[INPUT DATA]:
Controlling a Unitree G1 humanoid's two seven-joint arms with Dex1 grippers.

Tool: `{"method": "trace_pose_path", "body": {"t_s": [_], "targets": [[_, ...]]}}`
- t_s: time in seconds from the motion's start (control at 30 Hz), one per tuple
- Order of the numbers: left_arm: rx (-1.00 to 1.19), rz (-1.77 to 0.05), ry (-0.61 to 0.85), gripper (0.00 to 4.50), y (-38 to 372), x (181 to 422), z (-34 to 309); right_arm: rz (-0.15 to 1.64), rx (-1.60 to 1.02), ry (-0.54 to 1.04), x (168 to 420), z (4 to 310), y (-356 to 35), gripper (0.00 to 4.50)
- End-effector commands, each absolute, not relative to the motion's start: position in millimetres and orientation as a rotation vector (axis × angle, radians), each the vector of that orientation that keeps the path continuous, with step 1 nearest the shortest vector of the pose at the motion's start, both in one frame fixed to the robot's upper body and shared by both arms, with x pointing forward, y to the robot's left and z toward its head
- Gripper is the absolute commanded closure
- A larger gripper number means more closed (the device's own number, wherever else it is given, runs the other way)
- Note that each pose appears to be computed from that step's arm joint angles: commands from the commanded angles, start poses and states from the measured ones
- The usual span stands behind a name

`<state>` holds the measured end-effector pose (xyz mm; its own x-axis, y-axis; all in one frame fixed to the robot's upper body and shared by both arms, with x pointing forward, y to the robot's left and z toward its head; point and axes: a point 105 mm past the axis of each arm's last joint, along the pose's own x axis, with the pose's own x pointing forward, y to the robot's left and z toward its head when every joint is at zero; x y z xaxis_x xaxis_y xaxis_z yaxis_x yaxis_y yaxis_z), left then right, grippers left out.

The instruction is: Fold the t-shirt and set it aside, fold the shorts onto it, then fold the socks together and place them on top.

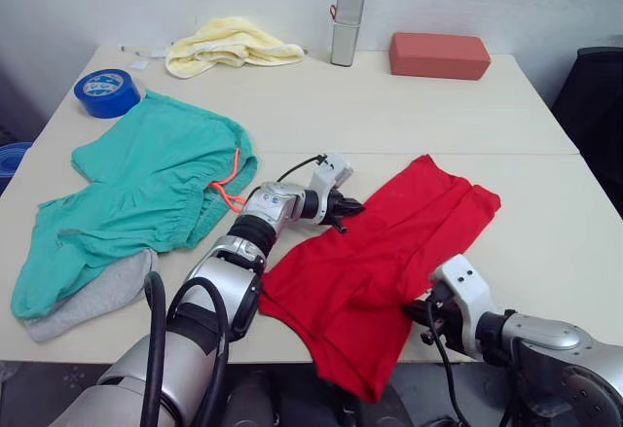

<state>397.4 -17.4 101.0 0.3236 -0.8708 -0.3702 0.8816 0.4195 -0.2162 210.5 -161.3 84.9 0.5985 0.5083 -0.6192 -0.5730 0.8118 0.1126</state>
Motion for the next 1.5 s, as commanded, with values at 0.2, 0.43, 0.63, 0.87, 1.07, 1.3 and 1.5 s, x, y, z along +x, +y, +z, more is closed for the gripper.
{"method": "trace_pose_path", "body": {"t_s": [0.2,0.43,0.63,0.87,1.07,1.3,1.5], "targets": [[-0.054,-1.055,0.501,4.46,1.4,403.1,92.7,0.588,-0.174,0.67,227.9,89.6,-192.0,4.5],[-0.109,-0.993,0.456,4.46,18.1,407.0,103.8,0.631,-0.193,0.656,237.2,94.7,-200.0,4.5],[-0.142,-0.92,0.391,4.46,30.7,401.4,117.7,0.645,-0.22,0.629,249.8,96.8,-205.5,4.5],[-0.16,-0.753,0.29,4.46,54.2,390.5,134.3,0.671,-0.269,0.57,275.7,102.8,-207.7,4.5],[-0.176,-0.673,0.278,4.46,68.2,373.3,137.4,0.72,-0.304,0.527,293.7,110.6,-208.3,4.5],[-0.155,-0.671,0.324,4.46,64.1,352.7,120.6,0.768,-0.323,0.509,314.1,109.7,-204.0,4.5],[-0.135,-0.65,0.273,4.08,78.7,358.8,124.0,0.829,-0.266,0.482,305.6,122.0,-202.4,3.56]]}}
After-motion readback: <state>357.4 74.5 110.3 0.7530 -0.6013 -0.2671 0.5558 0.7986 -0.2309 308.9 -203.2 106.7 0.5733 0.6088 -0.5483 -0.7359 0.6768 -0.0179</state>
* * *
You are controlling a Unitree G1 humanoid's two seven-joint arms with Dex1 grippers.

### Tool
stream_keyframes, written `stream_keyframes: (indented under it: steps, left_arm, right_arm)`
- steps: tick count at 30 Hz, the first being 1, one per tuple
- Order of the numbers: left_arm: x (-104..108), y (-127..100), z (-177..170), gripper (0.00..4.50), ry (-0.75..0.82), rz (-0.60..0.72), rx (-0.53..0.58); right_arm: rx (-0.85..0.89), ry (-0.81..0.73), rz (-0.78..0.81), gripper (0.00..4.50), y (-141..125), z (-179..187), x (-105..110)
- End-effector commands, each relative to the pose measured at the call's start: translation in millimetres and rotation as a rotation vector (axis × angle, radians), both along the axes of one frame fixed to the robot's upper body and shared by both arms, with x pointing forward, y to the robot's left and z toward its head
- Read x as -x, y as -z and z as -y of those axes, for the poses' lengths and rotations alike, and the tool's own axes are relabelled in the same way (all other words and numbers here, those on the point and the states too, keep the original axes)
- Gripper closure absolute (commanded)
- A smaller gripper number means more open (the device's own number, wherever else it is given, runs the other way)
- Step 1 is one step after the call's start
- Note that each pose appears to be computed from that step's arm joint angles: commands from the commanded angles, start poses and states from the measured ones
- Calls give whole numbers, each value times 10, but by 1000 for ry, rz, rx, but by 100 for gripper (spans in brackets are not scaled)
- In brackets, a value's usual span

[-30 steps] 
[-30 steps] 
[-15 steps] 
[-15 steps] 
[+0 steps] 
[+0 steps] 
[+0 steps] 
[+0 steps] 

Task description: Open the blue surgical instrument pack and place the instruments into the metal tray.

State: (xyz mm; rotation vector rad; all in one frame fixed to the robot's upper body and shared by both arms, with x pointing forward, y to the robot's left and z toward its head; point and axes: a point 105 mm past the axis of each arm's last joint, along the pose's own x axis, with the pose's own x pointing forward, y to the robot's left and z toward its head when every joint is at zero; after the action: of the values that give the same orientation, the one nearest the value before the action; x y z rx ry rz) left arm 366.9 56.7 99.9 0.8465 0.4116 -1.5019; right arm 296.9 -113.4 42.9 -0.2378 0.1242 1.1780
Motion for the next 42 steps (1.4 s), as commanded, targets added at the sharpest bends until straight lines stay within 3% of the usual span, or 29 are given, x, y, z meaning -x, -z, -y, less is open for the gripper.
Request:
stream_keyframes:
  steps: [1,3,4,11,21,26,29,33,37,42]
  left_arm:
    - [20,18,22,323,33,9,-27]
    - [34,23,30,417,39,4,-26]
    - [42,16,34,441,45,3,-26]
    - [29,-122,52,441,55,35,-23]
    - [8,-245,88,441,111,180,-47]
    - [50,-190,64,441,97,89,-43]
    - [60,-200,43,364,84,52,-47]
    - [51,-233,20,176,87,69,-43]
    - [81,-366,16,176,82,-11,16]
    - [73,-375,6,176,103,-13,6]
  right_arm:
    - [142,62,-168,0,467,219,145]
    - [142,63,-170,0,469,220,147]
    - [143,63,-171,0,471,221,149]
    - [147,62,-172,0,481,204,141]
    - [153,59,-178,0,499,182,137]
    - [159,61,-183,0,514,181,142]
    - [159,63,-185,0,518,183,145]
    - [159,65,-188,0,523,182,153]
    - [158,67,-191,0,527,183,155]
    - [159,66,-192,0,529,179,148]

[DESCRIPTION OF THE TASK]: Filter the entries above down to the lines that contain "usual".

[TASK RESPONSE]:
- The usual span stands behind a name
- In brackets, a value's usual span
Motion for the next 42 steps (1.4 s), as commanded, targets added at the sharpest bends until straight lines stay within 3% of the usual span, or 29 are given, x, y, z meaning -x, -z, -y, less is open for the gripper.

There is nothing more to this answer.